*What to do*
Where a line of the data below has the string "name", copy that line.

*Information provided*
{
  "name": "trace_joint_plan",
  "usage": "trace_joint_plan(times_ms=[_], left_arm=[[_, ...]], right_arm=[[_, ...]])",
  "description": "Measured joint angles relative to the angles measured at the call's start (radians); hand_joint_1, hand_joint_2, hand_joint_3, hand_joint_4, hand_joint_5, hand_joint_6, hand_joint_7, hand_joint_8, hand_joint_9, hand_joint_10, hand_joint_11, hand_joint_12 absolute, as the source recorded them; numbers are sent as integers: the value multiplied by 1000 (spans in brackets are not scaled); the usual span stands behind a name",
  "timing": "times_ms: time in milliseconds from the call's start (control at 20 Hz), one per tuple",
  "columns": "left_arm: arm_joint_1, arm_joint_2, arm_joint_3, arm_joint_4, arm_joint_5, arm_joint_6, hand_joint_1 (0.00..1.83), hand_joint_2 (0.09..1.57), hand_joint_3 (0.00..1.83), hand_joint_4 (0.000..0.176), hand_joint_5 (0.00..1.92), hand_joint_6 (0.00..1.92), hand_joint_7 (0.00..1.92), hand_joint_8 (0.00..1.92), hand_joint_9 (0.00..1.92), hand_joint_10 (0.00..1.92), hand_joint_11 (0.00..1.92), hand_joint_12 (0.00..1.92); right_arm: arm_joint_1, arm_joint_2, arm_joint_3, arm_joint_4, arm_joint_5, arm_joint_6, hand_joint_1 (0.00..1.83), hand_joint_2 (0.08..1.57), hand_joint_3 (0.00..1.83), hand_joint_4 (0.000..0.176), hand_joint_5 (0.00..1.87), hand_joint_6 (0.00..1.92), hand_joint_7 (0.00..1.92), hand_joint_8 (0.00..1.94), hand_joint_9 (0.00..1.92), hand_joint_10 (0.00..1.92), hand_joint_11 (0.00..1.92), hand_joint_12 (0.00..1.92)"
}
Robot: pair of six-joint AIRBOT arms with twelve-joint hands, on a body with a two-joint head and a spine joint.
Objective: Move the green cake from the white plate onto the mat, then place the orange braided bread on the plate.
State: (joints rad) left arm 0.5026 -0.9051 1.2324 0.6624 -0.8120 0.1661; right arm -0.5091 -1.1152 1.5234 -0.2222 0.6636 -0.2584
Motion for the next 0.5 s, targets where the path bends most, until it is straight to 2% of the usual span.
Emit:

*Solution for this problem*
  "name": "trace_joint_plan",
  "description": "Measured joint angles relative to the angles measured at the call's start (radians); hand_joint_1, hand_joint_2, hand_joint_3, hand_joint_4, hand_joint_5, hand_joint_6, hand_joint_7, hand_joint_8, hand_joint_9, hand_joint_10, hand_joint_11, hand_joint_12 absolute, as the source recorded them; numbers are sent as integers: the value multiplied by 1000 (spans in brackets are not scaled); the usual span stands behind a name",

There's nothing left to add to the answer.